This work addresses the significant performance gap between open-source relation foundation models (RFMs) and commercial counterparts, primarily attributed to label sparsity and distributional biases in pretraining data. The study reveals that conventional relation Transformers struggle to capture identifiable latent relational variables during in-context learning. To overcome this limitation, the authors propose a two-stage architecture: first extracting structured representations via a relation backbone network, then enhancing inference through a batch-level in-context learning layer. Furthermore, they introduce a homogeneity-aware synthetic-to-real data mixing strategy and a prototype-regularized pretraining approach to improve relational generalization. Evaluated across multiple benchmark tasks, the proposed method achieves an average performance gain of approximately 30% and, for the first time, surpasses the commercial model KumoRFMv1.

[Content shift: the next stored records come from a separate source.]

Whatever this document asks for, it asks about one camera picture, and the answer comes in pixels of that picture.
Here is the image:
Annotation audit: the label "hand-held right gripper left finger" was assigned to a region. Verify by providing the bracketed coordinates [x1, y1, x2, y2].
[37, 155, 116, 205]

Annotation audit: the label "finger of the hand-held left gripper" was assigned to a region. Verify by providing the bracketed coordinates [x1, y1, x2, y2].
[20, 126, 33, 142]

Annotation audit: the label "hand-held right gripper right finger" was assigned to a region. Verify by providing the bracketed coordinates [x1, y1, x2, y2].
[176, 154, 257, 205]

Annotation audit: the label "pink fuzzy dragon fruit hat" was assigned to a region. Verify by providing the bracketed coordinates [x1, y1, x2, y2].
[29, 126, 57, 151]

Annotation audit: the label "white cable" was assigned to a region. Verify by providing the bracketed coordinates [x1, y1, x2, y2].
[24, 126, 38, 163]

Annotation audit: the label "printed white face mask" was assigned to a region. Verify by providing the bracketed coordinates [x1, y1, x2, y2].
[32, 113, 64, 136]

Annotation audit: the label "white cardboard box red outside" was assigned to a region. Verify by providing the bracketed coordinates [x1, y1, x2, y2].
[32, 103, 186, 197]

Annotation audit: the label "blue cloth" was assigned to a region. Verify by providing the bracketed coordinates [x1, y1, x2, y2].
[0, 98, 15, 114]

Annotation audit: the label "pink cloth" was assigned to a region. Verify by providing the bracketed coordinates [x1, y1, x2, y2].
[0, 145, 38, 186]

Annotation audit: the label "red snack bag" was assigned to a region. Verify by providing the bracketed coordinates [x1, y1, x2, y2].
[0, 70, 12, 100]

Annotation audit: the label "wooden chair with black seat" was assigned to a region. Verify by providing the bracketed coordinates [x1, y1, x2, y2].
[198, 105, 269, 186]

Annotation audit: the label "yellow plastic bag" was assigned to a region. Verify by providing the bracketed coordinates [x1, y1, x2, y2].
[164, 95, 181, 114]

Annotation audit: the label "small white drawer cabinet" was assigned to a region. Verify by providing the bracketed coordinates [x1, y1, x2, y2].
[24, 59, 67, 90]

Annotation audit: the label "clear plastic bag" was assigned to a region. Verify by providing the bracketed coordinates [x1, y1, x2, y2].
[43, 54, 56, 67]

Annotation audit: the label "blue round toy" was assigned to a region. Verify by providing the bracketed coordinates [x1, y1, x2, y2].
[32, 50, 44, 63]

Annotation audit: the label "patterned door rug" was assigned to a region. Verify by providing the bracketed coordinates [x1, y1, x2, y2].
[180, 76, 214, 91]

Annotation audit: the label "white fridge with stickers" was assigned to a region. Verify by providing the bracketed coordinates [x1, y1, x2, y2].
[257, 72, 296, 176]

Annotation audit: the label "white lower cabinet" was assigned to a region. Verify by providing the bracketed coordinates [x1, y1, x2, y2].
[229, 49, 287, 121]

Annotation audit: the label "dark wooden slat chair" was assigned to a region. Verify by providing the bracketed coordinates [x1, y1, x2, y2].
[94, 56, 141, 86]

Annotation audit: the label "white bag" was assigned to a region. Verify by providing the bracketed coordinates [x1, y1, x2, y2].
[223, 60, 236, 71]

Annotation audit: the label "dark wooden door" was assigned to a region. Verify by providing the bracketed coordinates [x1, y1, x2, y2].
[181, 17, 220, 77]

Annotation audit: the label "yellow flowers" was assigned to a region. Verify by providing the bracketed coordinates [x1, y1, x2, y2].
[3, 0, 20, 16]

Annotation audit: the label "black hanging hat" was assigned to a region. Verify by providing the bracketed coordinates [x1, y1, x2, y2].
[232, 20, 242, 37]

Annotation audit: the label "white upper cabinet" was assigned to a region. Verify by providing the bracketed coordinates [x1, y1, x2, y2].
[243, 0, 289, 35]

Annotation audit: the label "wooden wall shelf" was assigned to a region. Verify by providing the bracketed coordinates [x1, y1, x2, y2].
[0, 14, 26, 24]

Relational Foundation Models (RFMs) promise a single pre-trained predictor that, given any relational database, returns predictions in one forward pass via relational in-context learning (ICL). Yet a substantial gap separates open RFMs from their commercial counterparts, and the origin of this gap has not been systematically understood. We dissect a representative framework, the Relational Transformer (RT), from two perspectives. Model side: we show that RT performs relation-level ICL, and a kernel regression view shows it fails when sparse label-cell coverage yields an underdetermined regression. Data side: we ablate RT's pre-training source and find that existing synthetic-only pre-training and in-distribution pre-training drive the same architecture into different regimes, lazy vs. feature-learning. Probing this gap reveals that the missing ingredient is a support-identifiable relational latent in the label-generation process. These two diagnoses translate into (1) a dual-stage ICL architecture that combines the relational backbone with a batch-level ICL layer lifted from a pre-trained tabular foundation model to overcome relation-level label scarcity, and (2) a homophily-aware synthetic plus continual real-data pre-training mixture, augmented with a prototype-based regularization. These choices define OpenRFM, a simple yet effective RFM that improves average task performance by approximately 30% over the RT backbone and surpasses the commercial model KumoRFMv1 on a large set of evaluation tasks.